In setting the Fund’s investment strategy, NILGOSC first considers the lowest risk strategy that it could adopt in relation to the Scheme’s liabilities. The investment strategy is designed to achieve a higher return than the lowest risk strategy while maintaining a prudent approach to meeting the Scheme’s liabilities.
These considerations drive decisions over asset allocation. NILGOSC reviews the Fund’s asset allocation every three years. In determining its strategic asset allocation, NILGOSC considers:
- A full range of asset classes
- The risks and rewards of a range of asset allocation strategies
- The suitability of each asset class
- The need for appropriate diversification
The Fund’s investments are diversified across various asset classes in order to increase the overall expected returns while reducing the overall level of risk. A mixture of passive and active mandates are also used to capture the returns required to meet the Fund’s objectives.

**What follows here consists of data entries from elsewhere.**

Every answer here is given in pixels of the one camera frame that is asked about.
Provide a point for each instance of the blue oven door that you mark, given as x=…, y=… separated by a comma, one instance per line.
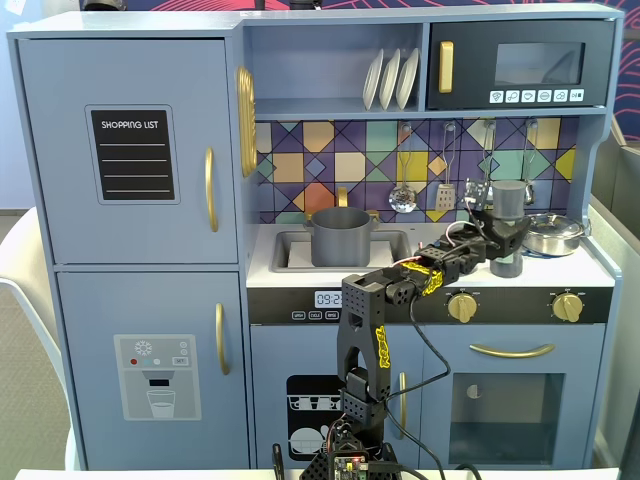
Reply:
x=580, y=350

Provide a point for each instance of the silver slotted spatula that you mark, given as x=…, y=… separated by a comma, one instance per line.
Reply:
x=445, y=197

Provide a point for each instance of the robot controller circuit board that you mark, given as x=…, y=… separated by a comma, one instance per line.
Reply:
x=350, y=465

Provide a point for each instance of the gray pot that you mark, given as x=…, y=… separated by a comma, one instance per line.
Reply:
x=340, y=245

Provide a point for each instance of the blue dishwasher door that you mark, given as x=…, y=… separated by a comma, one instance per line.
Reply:
x=280, y=350

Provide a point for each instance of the gray ice dispenser panel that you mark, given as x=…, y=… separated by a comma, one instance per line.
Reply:
x=157, y=377

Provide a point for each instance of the stainless steel pot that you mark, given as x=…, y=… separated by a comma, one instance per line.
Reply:
x=555, y=235

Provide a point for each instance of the black dishwasher sticker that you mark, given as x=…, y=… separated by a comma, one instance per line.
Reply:
x=310, y=415

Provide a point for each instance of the gray toy sink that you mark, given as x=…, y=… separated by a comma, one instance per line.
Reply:
x=392, y=250

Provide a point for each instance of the gold stove knob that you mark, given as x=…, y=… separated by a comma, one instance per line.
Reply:
x=462, y=306
x=567, y=306

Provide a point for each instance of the silver strainer ladle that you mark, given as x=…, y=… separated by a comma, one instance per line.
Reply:
x=403, y=197

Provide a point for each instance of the white chair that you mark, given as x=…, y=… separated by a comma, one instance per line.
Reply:
x=30, y=240

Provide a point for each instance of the dark toy microwave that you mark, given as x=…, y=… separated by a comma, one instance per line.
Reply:
x=470, y=60

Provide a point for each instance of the black shopping list board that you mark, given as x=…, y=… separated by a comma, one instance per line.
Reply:
x=132, y=155

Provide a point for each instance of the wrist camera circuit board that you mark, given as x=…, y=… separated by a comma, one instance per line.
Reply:
x=476, y=192

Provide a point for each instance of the silver hanging utensil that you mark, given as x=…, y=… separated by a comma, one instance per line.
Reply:
x=528, y=150

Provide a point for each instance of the gray salt shaker cylinder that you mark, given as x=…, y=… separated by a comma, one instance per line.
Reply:
x=509, y=200

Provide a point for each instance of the white plate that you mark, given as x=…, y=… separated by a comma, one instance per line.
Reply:
x=372, y=80
x=390, y=80
x=408, y=77

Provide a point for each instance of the gray divider panel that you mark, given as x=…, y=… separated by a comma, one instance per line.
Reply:
x=620, y=300

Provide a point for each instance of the fridge door with ice dispenser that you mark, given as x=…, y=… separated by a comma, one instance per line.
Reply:
x=90, y=310

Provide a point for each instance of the blue toy kitchen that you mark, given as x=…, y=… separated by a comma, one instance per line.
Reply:
x=325, y=65

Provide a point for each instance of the gold faucet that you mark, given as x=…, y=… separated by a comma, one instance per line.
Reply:
x=342, y=197

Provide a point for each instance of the fridge door with shopping list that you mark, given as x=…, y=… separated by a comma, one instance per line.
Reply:
x=60, y=200

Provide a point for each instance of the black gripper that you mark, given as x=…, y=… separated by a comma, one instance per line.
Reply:
x=509, y=239

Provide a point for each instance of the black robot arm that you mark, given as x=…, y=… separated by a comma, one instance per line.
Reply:
x=360, y=320

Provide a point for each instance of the black control panel strip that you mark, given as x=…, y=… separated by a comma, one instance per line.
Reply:
x=520, y=305

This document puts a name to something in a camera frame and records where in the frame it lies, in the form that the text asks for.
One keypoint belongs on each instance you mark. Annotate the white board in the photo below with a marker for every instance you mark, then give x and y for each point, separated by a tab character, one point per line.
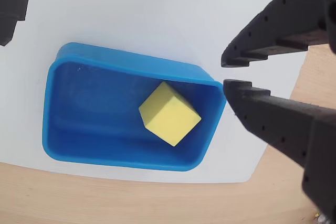
157	11

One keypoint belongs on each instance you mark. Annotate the blue rectangular bin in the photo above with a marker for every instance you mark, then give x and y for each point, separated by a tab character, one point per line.
92	119

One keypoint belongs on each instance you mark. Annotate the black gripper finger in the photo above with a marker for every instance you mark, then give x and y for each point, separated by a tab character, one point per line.
286	22
283	127

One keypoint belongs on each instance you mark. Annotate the yellow cube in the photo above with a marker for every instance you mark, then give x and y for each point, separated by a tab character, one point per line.
170	113

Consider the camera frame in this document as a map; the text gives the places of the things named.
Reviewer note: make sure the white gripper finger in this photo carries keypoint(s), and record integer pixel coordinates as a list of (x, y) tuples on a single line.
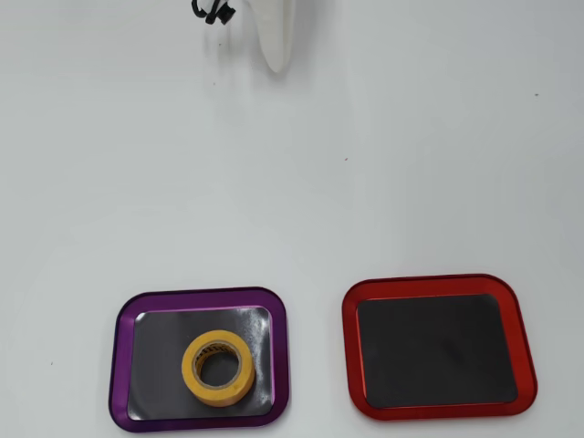
[(276, 36)]

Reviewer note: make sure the yellow masking tape roll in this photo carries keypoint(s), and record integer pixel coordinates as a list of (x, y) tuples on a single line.
[(219, 396)]

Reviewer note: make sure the purple metal dish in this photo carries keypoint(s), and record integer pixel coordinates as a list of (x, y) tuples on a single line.
[(153, 360)]

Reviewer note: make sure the red metal dish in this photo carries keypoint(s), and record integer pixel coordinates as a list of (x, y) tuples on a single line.
[(438, 351)]

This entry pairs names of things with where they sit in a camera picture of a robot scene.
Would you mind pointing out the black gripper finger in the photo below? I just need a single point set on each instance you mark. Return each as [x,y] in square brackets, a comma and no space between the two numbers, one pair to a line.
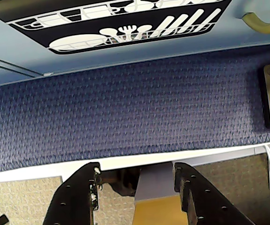
[207,199]
[73,201]

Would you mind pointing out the blue cabinet panel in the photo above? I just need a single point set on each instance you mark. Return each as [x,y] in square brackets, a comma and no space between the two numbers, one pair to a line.
[172,44]

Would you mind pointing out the yellow wooden block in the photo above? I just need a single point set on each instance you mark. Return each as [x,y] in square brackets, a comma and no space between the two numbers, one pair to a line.
[158,211]

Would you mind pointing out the blue textured woven mat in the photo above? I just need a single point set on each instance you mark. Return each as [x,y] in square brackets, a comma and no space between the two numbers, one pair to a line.
[125,112]

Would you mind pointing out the black dish rack picture panel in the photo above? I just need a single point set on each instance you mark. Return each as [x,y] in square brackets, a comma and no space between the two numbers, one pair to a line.
[90,28]

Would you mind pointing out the grey post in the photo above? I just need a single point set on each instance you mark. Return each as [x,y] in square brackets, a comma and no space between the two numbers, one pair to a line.
[156,182]

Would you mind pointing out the white edge rail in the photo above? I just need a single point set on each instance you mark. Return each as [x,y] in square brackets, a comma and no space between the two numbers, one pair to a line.
[134,161]

The most recent formal strategic review concluded in September 2021 and resulted in a revised investment objective for the Fund. The review was informed by the funding position, alongside advice from the Investment Advisor and Scheme Actuary on future capital market and demographic expectations. NILGOSC is a long-term investor and makes long-term strategic decisions, rather than short-term tactical decisions. Therefore, the focus of the 2021 review was to pause, take stock and review the existing strategy, to determine if it continued to be appropriate for the Fund. The review concluded that the strategy adopted in 2017 remained appropriate and that further action was required to bring the Fund in line with the agreed asset allocations.
As part of the 2021 review, NILGOSC, along with its investment advisor established that due to changes in the outlook for various asset classes, the existing target of CPI+3.5% was no longer achievable over the long-term whilst maintaining the same level of risk. To reflect the more muted outlook for investment returns going forward, the overall investment objective was lowered from CPI+3.5% to CPI+3.0%, effective from 1 January 2022.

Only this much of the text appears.